Farmer O. S. Chalapatha, who planted oil palm on a 35-acre (14-hectare) plot more than a decade ago, said his earnings from a job with a private firm initially helped defray costs.
"In the first few years, a huge amount was required to develop oil palm plantation," he told Reuters.
"I managed to arrange it, since I was employed in a private company. But it is not possible for everyone."
Also shaping as a critical threat is a shortage of palm seedlings. Palm nurseries in India and southeast Asia, which normally need up to a year to expand production, have been overwhelmed by the surge in seedling demand for the drive.
To reach its target of 1 million hectares under oil palm by 2025/26, India must add 130,000 hectares (321,000 acres) every year, calling for millions of seedlings.
"India needs 18.6 million seedlings, but local supplies are limited to 1 million," said an industry official in the financial capital of Mumbai, who sought anonymity.
"For the rest, we are dependent on imports."
Godrej plans to import 1.15 million sprouts this year, up from 450,000 last year, to meet farmers' demand, Niyogi added.
The shortfall leaves first-time producers unable to start planting.
"We are willing to pay three times more than government-set prices, but we are not able to secure seedlings," said another Andhra Pradesh farmer, T Malddiramaiah.

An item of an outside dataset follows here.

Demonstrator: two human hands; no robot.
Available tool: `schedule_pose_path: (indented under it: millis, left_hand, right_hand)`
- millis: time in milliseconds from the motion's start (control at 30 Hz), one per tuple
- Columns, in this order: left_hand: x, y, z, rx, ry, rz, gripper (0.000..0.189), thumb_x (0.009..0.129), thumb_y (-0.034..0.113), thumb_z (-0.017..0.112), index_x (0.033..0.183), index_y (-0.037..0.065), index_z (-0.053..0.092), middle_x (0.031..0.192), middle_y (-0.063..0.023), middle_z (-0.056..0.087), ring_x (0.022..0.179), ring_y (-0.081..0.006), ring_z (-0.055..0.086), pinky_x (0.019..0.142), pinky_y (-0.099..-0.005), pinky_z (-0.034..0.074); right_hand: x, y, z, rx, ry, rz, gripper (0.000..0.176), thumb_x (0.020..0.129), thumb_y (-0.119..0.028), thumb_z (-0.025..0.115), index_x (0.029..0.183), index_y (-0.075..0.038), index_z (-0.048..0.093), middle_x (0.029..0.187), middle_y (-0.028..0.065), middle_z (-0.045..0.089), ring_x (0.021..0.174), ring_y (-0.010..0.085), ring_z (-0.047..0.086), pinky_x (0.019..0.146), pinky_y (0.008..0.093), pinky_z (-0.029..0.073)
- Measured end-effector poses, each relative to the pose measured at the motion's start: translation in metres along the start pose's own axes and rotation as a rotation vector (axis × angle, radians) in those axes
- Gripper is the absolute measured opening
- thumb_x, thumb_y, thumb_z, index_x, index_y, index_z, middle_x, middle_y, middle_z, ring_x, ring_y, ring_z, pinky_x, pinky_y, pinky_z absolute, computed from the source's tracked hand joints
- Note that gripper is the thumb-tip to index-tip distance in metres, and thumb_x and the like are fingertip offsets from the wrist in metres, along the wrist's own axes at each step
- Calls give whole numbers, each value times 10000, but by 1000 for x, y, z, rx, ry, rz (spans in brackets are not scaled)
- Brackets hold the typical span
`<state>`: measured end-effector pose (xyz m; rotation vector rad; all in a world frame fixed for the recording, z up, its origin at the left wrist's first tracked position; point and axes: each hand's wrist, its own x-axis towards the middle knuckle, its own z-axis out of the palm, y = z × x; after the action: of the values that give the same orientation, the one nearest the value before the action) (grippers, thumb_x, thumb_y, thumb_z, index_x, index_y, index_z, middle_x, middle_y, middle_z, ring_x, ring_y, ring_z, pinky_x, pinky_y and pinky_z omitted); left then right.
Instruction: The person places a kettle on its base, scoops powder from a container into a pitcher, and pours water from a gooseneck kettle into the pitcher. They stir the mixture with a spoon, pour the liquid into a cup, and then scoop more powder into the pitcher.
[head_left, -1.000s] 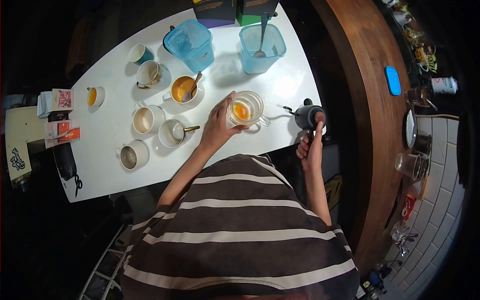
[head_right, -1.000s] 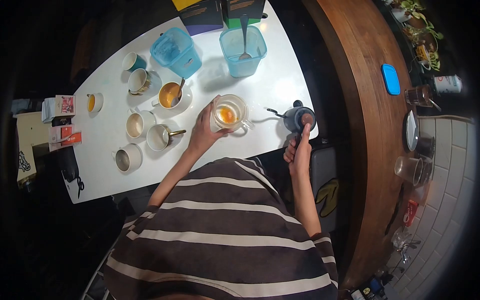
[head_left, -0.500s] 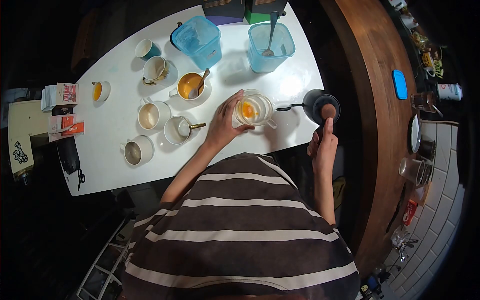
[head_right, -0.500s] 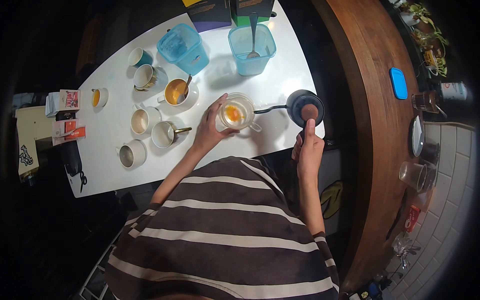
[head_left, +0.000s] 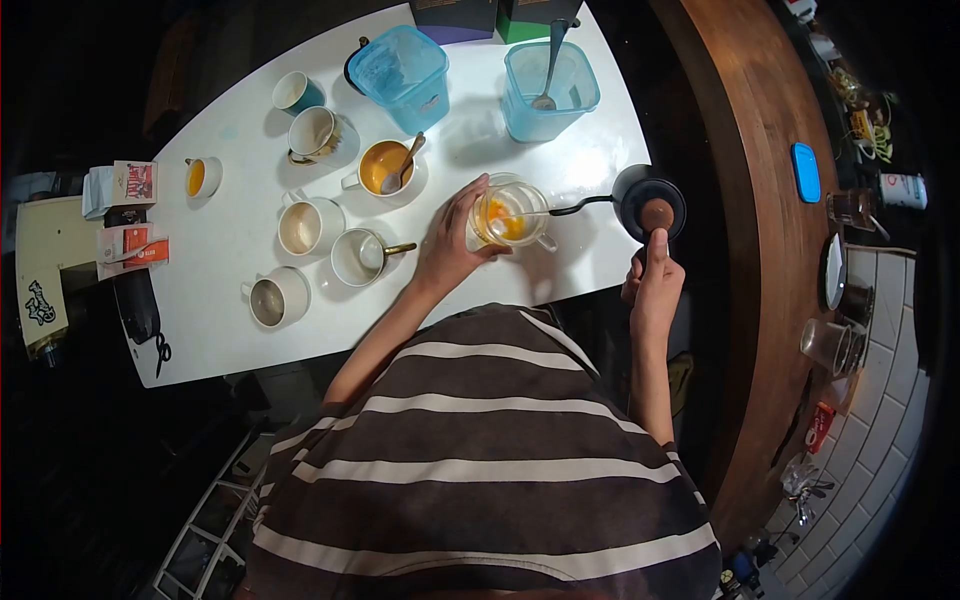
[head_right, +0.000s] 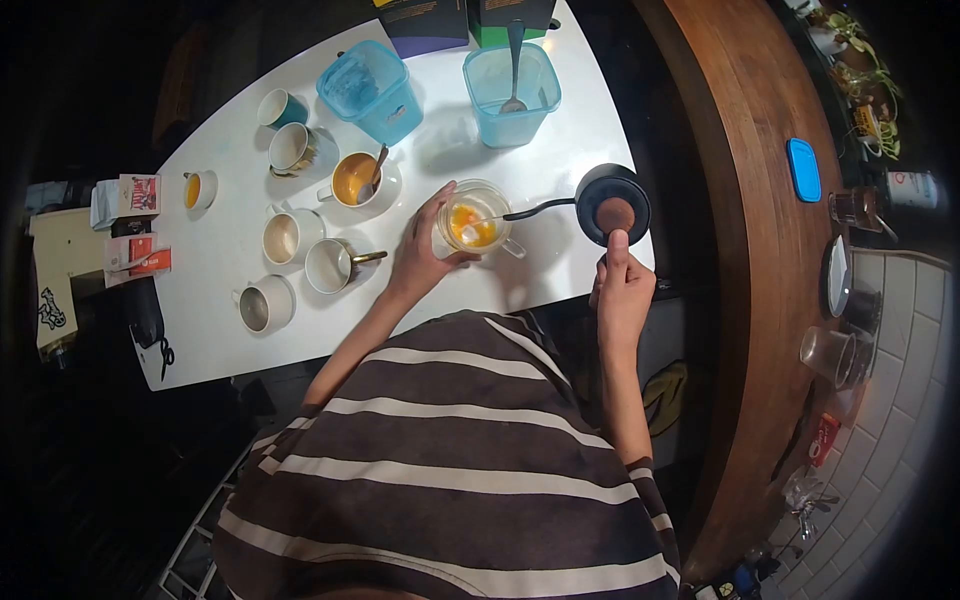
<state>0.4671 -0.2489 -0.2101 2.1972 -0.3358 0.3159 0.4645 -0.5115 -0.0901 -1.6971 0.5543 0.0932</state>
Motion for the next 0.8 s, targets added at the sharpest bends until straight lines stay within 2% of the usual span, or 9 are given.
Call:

A longer term challenge for India is setting up oil mills to press the fruit once it is ready, so as to avoid spoiling.
Such infrastructure is scarce in the northeast, where congested roads and limited supplies of fertiliser already strain supply chains.
That leaves just a few pockets of producers, such as those in Andhra Pradesh, to rise to the challenge, which suggests a dent in huge imports is unlikely.

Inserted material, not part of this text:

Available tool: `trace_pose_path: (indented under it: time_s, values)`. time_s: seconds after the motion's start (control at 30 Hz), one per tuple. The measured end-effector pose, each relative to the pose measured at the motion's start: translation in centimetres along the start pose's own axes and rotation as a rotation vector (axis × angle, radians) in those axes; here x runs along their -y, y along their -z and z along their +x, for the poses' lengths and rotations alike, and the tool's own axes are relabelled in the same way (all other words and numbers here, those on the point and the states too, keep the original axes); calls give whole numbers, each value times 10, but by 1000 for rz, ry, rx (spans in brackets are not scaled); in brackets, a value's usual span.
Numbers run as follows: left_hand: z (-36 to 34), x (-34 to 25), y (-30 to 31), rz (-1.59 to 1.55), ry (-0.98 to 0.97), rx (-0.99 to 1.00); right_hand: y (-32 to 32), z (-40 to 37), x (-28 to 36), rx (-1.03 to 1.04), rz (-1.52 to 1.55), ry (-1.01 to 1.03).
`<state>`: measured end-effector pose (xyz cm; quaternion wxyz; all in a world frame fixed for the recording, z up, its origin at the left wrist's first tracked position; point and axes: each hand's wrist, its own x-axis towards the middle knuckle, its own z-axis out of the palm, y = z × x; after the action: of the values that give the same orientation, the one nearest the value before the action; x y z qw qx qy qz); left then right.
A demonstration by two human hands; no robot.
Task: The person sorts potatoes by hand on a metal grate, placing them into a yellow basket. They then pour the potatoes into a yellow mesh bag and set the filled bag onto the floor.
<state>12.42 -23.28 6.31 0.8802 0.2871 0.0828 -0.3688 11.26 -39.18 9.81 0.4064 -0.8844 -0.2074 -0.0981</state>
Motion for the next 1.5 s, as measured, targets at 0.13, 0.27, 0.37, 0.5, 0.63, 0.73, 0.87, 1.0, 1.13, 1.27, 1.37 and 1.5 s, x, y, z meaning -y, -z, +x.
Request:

For all its efforts, India may not be able to produce more than 2 million tonnes of palm oil by 2029/30, when demand is expected to have risen another 5 million tonnes, said a leading edible oil refiner. "India will remain import-dependent in the foreseeable future," said the refiner, who asked not to be identified. "Oil palm and other programs can only reduce some incremental growth in imports."
But on his farm in Andhra Pradesh, Brahmaiah has his eyes firmly fixed on the prize.
"Oil palm is more profitable than other crops once it starts yielding," he said.